Where in the listing does the word "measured" appear? Report each line that holds it.
======
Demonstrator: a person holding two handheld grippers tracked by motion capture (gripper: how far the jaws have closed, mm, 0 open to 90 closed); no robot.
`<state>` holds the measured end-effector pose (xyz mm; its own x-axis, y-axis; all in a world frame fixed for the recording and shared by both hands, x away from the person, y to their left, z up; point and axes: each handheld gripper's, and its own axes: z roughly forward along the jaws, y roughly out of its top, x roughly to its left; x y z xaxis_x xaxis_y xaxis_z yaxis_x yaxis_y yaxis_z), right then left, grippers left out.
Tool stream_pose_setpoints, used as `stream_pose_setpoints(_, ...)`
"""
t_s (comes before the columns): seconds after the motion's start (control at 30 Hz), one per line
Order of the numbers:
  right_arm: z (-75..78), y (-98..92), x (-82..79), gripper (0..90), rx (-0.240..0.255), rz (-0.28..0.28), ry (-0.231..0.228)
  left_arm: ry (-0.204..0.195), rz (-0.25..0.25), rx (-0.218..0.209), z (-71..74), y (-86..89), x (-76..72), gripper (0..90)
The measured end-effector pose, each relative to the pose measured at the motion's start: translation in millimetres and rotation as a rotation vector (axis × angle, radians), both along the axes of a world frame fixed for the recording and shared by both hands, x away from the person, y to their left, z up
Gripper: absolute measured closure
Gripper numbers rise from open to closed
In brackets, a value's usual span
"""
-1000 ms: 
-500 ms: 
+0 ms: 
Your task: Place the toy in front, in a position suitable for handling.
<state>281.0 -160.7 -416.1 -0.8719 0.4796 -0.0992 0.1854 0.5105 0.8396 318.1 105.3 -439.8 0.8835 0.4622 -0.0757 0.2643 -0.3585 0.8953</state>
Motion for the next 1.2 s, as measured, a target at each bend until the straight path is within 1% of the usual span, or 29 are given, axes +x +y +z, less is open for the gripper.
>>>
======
SOLUTION TO THIS EXERCISE:
`<state>` holds the measured end-effector pose (xyz mm; its own x-axis, y-axis; all in a world frame fixed for the recording and shared by both hands, x away from the person, y to their left, z up; point and axes: each handheld gripper's, and its own axes: z roughly forward along the jaws, y roughly out of its top, x roughly to its left; x y z xaxis_x xaxis_y xaxis_z yaxis_x yaxis_y yaxis_z), right then left, grippers left out.
The measured end-effector pose, each relative to the pose measured at the motion's start: translation in millimetres and rotation as a rotation vector (axis × angle, radians), both along the axes of a world frame fixed for the recording and shared by both hands, x away from the person, y to their left, z up
Gripper: absolute measured closure
Motion for the next 1.2 s, as measured, a target at each bend until the straight path is within 1% of the usual span, or 29 are given, axes +x +y +z, less is open for the gripper.

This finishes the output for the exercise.